As we transition from excess and wealth (our state before coming here) to our chosen material poverty, we notice the aids we have used in that transition. One of the aids was a pair of folding knives that my mother gave before leaving the states. We have used them quite a bit in the kitchen. We had just worn out the clasp on one of them and had begun to think that we might be ready to go without them. We hadn't decided yet. They were a pretty nice luxury, after all.
On Monday, Sept. 15, Walter (a neighbor) came over. He brought two litres of milk. And he split some firewood for us. We were very grateful. The milk is to help reduce the debt of his brother-in-law who borrowed money from us. Three times Walter asked for a loan of money. Three times I turned him down. He said that his son was sick and he needed money to take him to Bonito to buy medicine.

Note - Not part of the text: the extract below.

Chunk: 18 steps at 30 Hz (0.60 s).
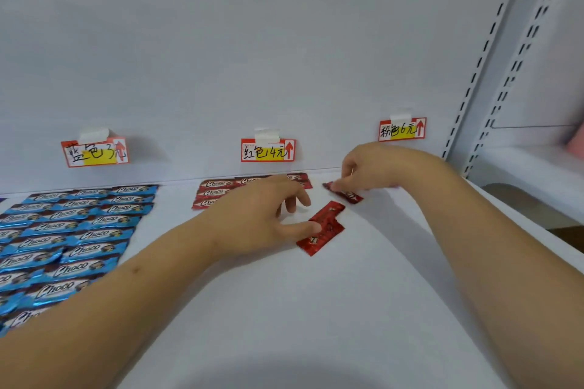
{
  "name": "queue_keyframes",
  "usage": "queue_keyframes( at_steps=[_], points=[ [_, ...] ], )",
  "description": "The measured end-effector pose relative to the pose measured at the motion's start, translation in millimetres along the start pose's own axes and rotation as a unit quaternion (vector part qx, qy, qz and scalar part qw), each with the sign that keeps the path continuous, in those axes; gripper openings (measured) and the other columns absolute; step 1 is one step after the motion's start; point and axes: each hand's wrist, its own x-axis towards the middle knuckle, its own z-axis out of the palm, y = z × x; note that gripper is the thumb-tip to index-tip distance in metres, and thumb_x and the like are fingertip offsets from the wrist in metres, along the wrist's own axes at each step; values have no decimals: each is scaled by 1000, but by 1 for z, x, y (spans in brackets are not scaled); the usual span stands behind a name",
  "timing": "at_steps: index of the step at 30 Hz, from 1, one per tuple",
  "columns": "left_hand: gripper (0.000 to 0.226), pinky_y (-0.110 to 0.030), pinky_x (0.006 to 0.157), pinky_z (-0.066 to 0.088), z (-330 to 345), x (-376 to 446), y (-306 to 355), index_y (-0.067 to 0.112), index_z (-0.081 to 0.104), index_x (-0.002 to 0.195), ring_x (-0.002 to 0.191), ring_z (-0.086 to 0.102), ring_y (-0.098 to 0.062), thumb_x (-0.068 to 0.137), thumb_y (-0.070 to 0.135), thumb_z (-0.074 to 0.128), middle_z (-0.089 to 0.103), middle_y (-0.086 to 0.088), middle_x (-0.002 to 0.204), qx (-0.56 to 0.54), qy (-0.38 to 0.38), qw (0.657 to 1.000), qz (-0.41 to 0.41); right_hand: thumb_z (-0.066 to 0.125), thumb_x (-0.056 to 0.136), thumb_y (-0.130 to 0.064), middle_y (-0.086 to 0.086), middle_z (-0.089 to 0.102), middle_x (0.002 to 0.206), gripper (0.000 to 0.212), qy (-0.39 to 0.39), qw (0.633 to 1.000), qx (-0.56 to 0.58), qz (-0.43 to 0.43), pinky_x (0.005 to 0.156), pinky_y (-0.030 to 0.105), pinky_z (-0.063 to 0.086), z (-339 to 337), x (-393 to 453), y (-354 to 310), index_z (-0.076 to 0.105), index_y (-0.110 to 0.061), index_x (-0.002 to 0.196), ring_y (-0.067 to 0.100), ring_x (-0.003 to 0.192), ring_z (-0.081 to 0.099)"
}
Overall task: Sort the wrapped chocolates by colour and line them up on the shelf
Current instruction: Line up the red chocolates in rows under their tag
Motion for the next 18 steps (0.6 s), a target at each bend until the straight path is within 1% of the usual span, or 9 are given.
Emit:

Sept, 15 is independence day. That's why we were home--clinic closed. I told him he could bring the child over and I would do a consulta and bring the medicines back on Tuesday when we returned from Centro de Salud. OK. But they didn't show up.
Later that afternoon, I was washing dishes and noticed that the two knives were missing. There was no question about how they had disappeared.
So, after noticing how vulnerable we felt in the face of this theft, we had to decide what else we felt and what we wanted to do about it.
We didn't have long to wait. On Wednesday, Walter came again, with 2 more litres of milk, and ready to work for us for the morning.
OK. But first, I told him that we knew he had taken the knives. He began to deny it, but I asked him to just listen and not to say anything. (child development: if you ask a child to confess, you are really asking him to lie to you--and how does adding a lie to a theft help anything?)
I had not planned what I would say, but I told him that my mother had given us those knives to help us as we left our country to start a new life in a new country. I told him that she didn't know that a Honduran kitchen wouldn't usually have knives like that. It was a powerful and spirit-filled time.
Then I showed him the work to do to start the morning. He kept a wide berth from the kitchen door. We all worked in the garden and ate lunch together as we would normally do when someone works with us. A lot of hard physical work was done.
The stolen knives are now a resolved issue in my mind. I would never have guessed two years ago, that such a thing could happen. A theft on Monday, a resolution on Wednesday. Maybe this monastic stuff works.
We have talked (in the past) about restitution justice. There is quite a movement in the US. But it is based on the assumption that someone who has more by the accident of their birth in a certain country and a certain family is ENTITLED to have more than their neighbor, who by accident of birth grew up in a different family and a different country.
We don't decide what is just. We just pray a lot and recognize more each week that we have no idea what is just.
Walter worked for us again on Friday. We all worked together in the garden. We got a lot done. I think about the book of Ezra. The Israelites came back from their exile ready to rebuild the temple. The neighbors came over offering to help build the temple. The Israelites said, NO, we have to do it ourselves (i.e., you aren't good enough to help build the temple). The neighbors were instantly converted to enemies who did all in their power to thwart the construction and more.
By the way, Walter was a very good student as I was teaching him the lunch prayer to sing. "For strength and health and daily bread, we give you thanks, O Lord." It's nice in Spanish. He didn't learn it completely, but he made a good start.
I'm sure you have neighbors, too, who give you cause for gratitude and discouragement, maybe, like Walter, even in the same day. And, of course, we are the neighbors who give him cause for gratitude and discouragement in the same day.